Exercise: Write out every entry exactly as given, but omit the pictures.
BEGIN Data extracts
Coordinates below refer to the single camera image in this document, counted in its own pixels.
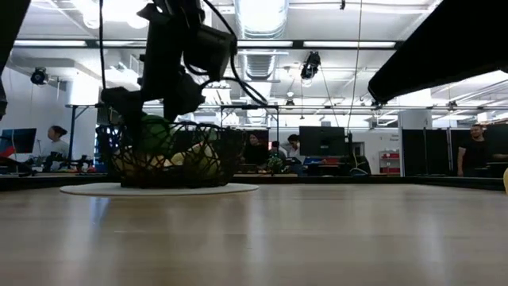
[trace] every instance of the wire basket
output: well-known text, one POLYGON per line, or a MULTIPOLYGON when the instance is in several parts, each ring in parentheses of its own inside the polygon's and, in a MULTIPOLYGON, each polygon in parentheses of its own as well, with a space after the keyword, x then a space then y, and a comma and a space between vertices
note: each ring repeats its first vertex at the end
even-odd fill
POLYGON ((233 178, 244 132, 194 122, 144 120, 137 130, 99 126, 98 150, 122 187, 218 187, 233 178))

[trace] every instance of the white round platform
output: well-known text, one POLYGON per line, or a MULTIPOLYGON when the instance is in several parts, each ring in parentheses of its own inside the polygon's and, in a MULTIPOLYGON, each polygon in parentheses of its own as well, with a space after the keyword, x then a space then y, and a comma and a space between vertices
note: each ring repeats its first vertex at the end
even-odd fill
POLYGON ((144 196, 144 195, 212 195, 225 194, 240 191, 255 191, 259 186, 251 184, 227 184, 224 187, 201 187, 180 189, 140 189, 121 187, 120 183, 96 183, 79 186, 64 186, 60 191, 72 195, 96 195, 96 196, 144 196))

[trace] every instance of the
END Data extracts
Your solution:
Coordinates below refer to the single camera image in this document, counted in its own pixels.
[trace] every instance of the wire basket
output: well-known text, one POLYGON per line, or a MULTIPOLYGON when the instance is in several parts, each ring in parentheses of its own inside the polygon's and, in a MULTIPOLYGON, each polygon in parentheses of its own as well, with a space after the keyword, x then a space then y, and a comma and a space between vertices
note: each ring repeats its first vertex at the end
even-odd fill
POLYGON ((233 178, 244 132, 194 122, 144 120, 137 130, 99 126, 98 150, 122 187, 218 187, 233 178))

[trace] every instance of the white round platform
output: well-known text, one POLYGON per line, or a MULTIPOLYGON when the instance is in several parts, each ring in parentheses of its own inside the polygon's and, in a MULTIPOLYGON, each polygon in parentheses of its own as well, with a space after the keyword, x then a space then y, and a comma and a space between vertices
note: each ring repeats its first vertex at the end
even-odd fill
POLYGON ((144 196, 144 195, 212 195, 225 194, 240 191, 255 191, 259 186, 251 184, 227 184, 224 187, 201 187, 180 189, 140 189, 121 187, 120 183, 96 183, 79 186, 64 186, 60 191, 72 195, 96 195, 96 196, 144 196))

[trace] every instance of the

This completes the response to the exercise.